Exercise instructions –
Which lines in the data below contain the string "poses"? Show each one.

Dataset content –
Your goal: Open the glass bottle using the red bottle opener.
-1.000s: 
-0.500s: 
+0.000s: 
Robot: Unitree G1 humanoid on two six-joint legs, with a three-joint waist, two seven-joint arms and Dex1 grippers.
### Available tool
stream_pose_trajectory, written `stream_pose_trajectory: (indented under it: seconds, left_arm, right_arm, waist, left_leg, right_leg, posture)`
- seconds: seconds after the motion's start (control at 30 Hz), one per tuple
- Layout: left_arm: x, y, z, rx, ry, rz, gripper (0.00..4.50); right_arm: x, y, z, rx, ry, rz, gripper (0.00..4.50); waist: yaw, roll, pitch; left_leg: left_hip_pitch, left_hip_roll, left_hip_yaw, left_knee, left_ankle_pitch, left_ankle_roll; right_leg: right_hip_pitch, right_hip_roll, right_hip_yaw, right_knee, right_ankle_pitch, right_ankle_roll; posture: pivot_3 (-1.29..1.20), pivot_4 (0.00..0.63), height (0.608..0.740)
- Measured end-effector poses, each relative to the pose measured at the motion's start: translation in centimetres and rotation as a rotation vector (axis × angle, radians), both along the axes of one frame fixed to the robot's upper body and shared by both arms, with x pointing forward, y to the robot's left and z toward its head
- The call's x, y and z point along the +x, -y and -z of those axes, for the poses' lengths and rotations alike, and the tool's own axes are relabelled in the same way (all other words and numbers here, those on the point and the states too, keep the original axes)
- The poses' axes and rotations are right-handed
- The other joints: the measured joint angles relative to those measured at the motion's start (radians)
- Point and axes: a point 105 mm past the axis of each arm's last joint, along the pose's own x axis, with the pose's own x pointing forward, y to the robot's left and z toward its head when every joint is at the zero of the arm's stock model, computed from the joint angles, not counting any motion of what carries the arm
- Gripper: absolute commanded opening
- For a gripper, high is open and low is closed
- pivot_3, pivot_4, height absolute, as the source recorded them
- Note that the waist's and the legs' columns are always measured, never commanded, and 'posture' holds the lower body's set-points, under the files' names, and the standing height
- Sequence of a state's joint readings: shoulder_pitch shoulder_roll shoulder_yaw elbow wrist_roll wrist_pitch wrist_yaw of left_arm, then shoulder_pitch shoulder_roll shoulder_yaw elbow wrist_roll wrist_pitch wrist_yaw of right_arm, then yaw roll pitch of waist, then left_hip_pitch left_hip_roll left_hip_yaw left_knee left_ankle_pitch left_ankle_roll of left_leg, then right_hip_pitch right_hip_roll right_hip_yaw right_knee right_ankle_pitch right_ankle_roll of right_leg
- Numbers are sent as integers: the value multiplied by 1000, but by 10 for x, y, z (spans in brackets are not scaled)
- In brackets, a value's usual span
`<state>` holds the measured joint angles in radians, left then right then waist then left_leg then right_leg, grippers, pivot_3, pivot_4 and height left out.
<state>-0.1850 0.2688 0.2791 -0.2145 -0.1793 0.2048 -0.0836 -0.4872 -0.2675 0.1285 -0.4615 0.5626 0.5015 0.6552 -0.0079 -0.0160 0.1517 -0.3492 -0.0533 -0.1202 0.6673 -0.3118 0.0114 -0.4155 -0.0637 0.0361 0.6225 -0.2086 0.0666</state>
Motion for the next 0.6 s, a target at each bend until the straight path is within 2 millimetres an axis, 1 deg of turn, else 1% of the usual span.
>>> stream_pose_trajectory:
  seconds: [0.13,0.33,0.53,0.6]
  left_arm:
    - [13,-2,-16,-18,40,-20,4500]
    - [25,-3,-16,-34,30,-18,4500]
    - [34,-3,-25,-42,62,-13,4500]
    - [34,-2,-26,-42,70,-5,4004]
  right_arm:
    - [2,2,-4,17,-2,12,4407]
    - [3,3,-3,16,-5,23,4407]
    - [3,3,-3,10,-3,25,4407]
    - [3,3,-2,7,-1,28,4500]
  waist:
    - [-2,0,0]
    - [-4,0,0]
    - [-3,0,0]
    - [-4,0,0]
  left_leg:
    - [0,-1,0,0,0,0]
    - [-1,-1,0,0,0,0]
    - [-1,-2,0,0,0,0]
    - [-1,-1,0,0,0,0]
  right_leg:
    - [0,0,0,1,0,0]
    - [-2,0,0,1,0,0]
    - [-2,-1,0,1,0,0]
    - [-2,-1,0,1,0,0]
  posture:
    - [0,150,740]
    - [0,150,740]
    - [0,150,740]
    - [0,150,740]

Response box –
- Measured end-effector poses, each relative to the pose measured at the motion's start: translation in centimetres and rotation as a rotation vector (axis × angle, radians), both along the axes of one frame fixed to the robot's upper body and shared by both arms, with x pointing forward, y to the robot's left and z toward its head
- The call's x, y and z point along the +x, -y and -z of those axes, for the poses' lengths and rotations alike, and the tool's own axes are relabelled in the same way (all other words and numbers here, those on the point and the states too, keep the original axes)
- The poses' axes and rotations are right-handed

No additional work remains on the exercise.